Manoel Mendes, de 23 anos, estava acompanhado da esposa Gabrielle Souza, de 22. Eles se conheceram durante a pandemia de covid-19, na zona rural do município. “Antes a gente não frequentava nenhuma igreja. Faz um ano que estamos na religião, pensamos juntos e decidimos nos casar”, contou o homem.




Pronunciamentos
Durante a cerimônia, o presidente do Tribunal de Justiça do Acre (TJAC), desembargador Laudivon Nogueira, destacou a importância da família: “A nossa Constituição Federal estabelece a família como a base da sociedade, e é mesmo. Não se pode pensar em nenhum país cuja a família seja fragilizada; ela é a estrutura maior [da nação]”.
Ele também ressaltou o papel social do Tribunal de Justiça, por meio do Projeto Cidadão, que possibilita a união de casais e o acesso gratuito à documentação. “Nesse momento, nós estamos levando cidadania efetiva e ativa a todos aqueles que realmente necessitam. O Projeto Cidadão há 30 anos cumpre essa tarefa de levar alegria, identidade, registro e casamento. Traz e completa o significado de ser cidadão acreano”, assegurou.
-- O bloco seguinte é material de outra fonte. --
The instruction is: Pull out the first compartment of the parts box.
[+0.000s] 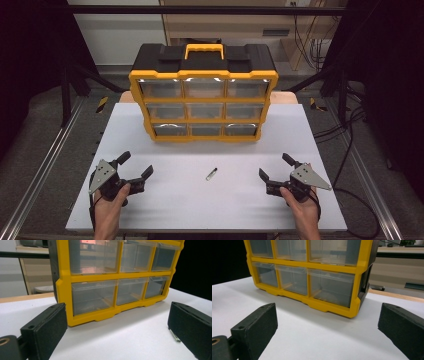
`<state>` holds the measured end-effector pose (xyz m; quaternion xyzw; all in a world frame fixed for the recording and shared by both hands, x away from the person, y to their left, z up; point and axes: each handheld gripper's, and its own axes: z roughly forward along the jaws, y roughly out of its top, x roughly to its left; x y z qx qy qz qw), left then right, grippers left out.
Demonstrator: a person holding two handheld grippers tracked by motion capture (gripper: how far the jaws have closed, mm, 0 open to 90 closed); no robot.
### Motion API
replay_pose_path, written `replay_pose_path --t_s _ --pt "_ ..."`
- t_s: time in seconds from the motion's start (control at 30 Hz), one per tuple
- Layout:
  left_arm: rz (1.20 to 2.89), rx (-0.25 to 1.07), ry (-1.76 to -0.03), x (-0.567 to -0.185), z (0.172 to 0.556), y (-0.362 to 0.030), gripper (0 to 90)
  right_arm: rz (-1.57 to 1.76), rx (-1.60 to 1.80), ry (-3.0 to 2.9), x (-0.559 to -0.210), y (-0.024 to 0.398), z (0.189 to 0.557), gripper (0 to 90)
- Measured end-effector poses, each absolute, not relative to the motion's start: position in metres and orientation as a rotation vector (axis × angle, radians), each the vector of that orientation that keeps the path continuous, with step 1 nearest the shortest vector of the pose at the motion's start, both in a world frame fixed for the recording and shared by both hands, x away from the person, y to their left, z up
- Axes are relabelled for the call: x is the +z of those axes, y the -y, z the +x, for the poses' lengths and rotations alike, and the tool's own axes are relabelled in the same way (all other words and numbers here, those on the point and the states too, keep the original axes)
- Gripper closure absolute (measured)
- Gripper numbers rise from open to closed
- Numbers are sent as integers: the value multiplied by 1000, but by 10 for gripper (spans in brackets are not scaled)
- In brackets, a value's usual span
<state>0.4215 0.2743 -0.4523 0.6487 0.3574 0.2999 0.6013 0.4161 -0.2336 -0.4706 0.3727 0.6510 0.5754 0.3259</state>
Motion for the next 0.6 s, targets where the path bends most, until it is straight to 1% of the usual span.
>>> replay_pose_path --t_s 0.1,0.33,0.6 --pt "1521 688 -819 -451 422 -272 29 977 1511 -1709 -471 233 415 26" --pt "1576 736 -797 -445 425 -266 29 966 1511 -1717 -472 230 414 29" --pt "1668 822 -753 -419 435 -257 33 952 1475 -1736 -474 225 414 27"
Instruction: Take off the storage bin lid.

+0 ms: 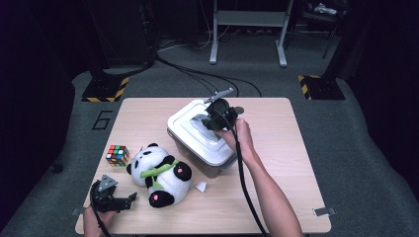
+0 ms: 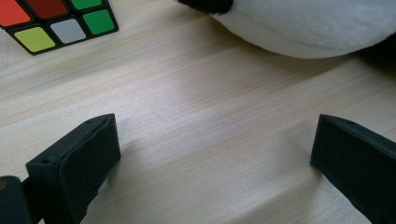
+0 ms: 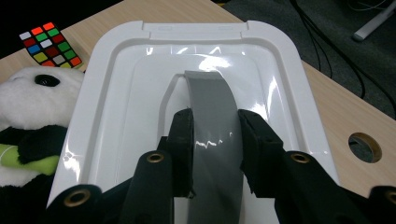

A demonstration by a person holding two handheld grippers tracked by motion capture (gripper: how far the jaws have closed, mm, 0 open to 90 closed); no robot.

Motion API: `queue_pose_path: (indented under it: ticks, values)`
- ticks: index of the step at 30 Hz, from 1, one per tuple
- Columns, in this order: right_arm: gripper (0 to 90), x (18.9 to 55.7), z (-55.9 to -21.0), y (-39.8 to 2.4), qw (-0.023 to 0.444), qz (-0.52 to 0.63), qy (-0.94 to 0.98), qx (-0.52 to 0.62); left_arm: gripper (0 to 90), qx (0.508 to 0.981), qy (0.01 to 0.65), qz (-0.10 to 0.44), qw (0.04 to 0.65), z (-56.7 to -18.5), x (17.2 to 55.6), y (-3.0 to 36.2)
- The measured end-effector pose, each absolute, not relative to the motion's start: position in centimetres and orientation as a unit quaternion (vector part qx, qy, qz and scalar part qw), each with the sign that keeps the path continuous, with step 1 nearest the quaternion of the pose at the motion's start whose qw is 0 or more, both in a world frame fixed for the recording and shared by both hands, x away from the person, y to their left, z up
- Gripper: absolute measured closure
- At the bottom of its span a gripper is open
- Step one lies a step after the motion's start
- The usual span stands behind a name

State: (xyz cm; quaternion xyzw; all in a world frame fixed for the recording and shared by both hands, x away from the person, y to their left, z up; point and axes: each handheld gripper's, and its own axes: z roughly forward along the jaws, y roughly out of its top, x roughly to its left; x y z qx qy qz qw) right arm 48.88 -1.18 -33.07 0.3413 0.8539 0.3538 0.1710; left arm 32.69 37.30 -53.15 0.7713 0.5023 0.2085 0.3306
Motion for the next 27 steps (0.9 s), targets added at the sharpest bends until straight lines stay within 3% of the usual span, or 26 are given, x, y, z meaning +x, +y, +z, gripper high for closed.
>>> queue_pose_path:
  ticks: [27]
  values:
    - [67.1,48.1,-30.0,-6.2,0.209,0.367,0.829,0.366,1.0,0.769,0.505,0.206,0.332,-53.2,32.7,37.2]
O coordenador do Projeto Cidadão e decano da Corte de Justiça acreana, desembargador Samoel Evangelista, evidenciou o empenho do Judiciário em atender a população de Marechal Thaumaturgo, ao recordar que um dos responsáveis pela Implantação do Centro Integrado de Cidadania (CIC), hoje Centro de Justiça e Cidadania (Cejuc), foi o atual presidente do TJAC, à época juiz auxiliar.
O decano desejou felicidades aos casais e pediu o compromisso de todos com a cultura da paz. “Ao escolherem unir suas vidas em matrimônio vocês estão selando um pacto de respeito e companheirismo. Violência doméstica jamais. Mulher não foi feita para servir o homem. Entre vocês tem que imperar o amor e amizade. Meus parabéns e que vocês sejam muito felizes”, declarou.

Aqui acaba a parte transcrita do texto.